I am trying to read a char file that has special characters (accented characters) and then make substitutions in my string for the html equivalent when the program finds these chars. Here is my program:
use Encode; use utf8; #use open IO => ':locale'; #my $s = "El supersónico de los Indi "; my $s1 = "El supero de los Indi "; #$s1 = decode_utf8( $s); print "\n\nStart string: $s1\n\n"; my $s2 = &fix_special_characters($s1); print"\nEnd string: $s2\n\n"; sub fix_special_characters { my($string) = @_; open(C,"<:utf8","chars.txt"); my @c = <C>; for(my $i=0; $i < @c; $i++) { my ($special,$htmlchar) = split(/\t/,$c[$i]); print "$special : $htmlchar"; $string =~ s/$special/$htmlchar/ig; ## this is generating +the error message } return $string; }
This is the output when the substitution line (line 30) is commented:
Start string: El supero de los Indi Á : &Aacute; á : &aacute; É : &Eacute; é : &eacute; Í : &Iacute; í : &iacute; Ñ : &Ntilde; ñ : &ntilde; Ó : &Oacute; ó : &oacute; Ú : &Uacute; ú : &uacute; Ü : &Uuml; ü : &uuml; ¿ : &iquest; ¡ : &iexcl;End string: El supero de los Indi
However, when I uncode that substitution line I get the following error messages for every line in the char file:
Malformed UTF-8 character (unexpected non-continuation byte 0x20, imme +diately after start byte 0xc1) in regexp compilation at sp.pl line 30 +, <C> line 16. Malformed UTF-8 character (unexpected non-continuation byte 0x20, imme +diately after start byte 0xc1) in regexp compilation at sp.pl line 30 +, <C> line 16.
I have spent hours trying different methods to make this work with no luck. Any monks out there that can help with this? Thank you

Replies are listed 'Best First'.
Re: utf-8 problem
by kennethk (Abbot) on Jan 29, 2009 at 22:07 UTC

    Given that an essential part of your program is your chars.txt file, that would be helpful to post, particularly as I execute your code as posted and do not get that error.

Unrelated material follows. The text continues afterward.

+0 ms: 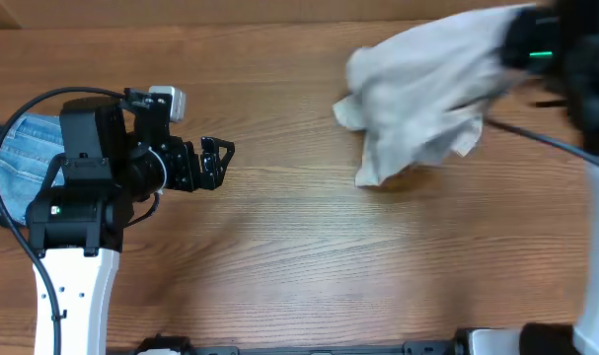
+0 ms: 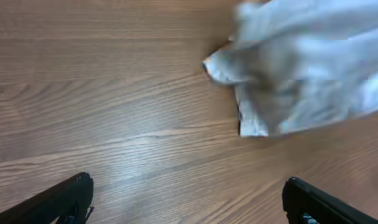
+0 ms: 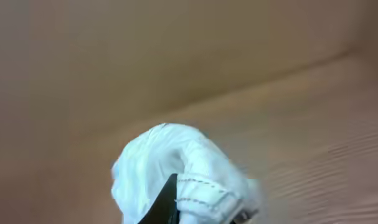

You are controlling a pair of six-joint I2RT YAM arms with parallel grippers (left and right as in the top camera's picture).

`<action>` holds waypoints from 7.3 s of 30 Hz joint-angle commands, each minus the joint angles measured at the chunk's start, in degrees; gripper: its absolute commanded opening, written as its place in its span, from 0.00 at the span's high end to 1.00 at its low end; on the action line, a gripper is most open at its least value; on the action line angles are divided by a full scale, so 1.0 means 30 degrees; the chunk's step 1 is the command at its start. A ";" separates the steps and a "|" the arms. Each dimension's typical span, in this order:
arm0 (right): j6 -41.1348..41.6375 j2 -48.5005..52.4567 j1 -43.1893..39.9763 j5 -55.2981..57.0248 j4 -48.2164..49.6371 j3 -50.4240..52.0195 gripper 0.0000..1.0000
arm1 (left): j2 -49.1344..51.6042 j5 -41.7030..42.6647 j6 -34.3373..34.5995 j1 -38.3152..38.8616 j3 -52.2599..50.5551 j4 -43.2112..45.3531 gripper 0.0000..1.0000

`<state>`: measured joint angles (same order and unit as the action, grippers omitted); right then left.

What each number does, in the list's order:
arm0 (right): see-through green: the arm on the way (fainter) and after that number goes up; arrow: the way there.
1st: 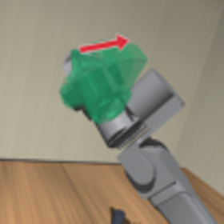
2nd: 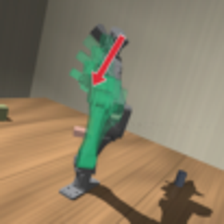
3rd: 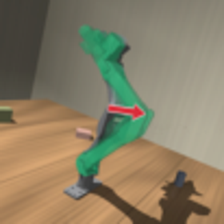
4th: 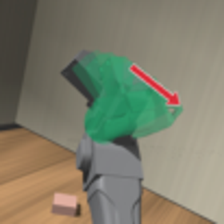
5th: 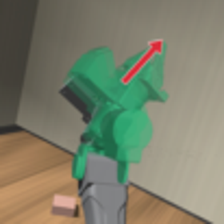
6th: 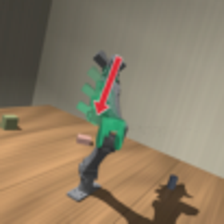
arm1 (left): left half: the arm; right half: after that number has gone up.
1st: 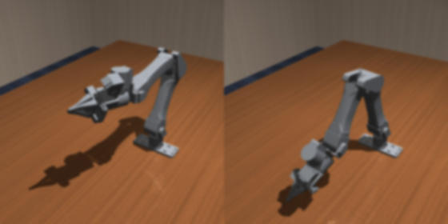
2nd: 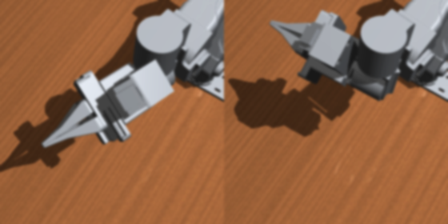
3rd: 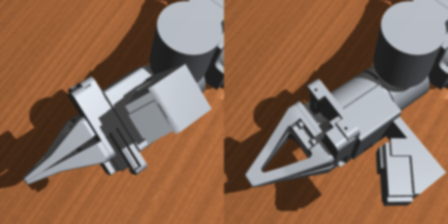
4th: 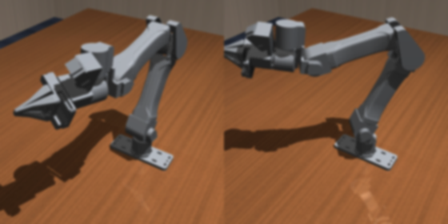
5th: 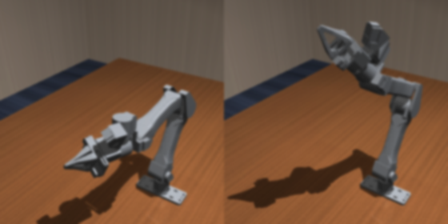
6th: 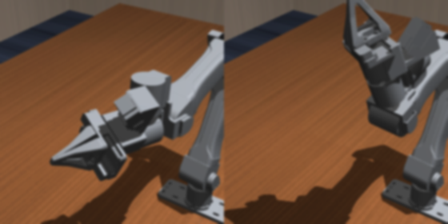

    I also note from your output formatting that at the least you have some newlines and spaces in your file that are not accounted for in your code. What happens when you substitute the following into your code?

    sub fix_special_characters { my($string) = @_; open(C,"<:utf8","chars.txt"); my @c = <C>; chomp @c; for my $i (0 .. $#c) { my ($special, $htmlchar) = split /\s+/, $c[$i]; print "$special : $htmlchar\n"; $string =~ s/$special/$htmlchar/ig; ## this is generating +the error message } return $string; }

    Note I also swapped away from you C-style for loop: why this is a good idea is discussed in 723825. As well, it's a good idea to use strict; use warnings to avoid needless headaches.

Re: utf-8 problem
by eff_i_g (Curate) on Jan 29, 2009 at 22:09 UTC
      The file that the program reads is a tab delimited file with the first item being the special character and the second item being the html equivalent. Here is the file:
      à &Aacute; á &aacute; à &Eacute; é &Iacute;; í &iacute; à &Ntilde; ñ &ntilde; à &Oacute; ó &oacute; à &Uacute; ú &uacute; à &Uuml; ü &uuml; ¿ &iquest; ¡ &iexcl;
        How about this?
        use HTML::Entities; use Encode; my $s1 = 'El supersónico de los Indi'; print "Start string: $s1\n"; my $s2 = encode_entities(decode('utf8', $s1)); print "End string: $s2\n";
        1. eff_i_g has pointed out a nice wheel for you.
        2. I strongly suspect the file on your hard drive is not formatted like you think it is.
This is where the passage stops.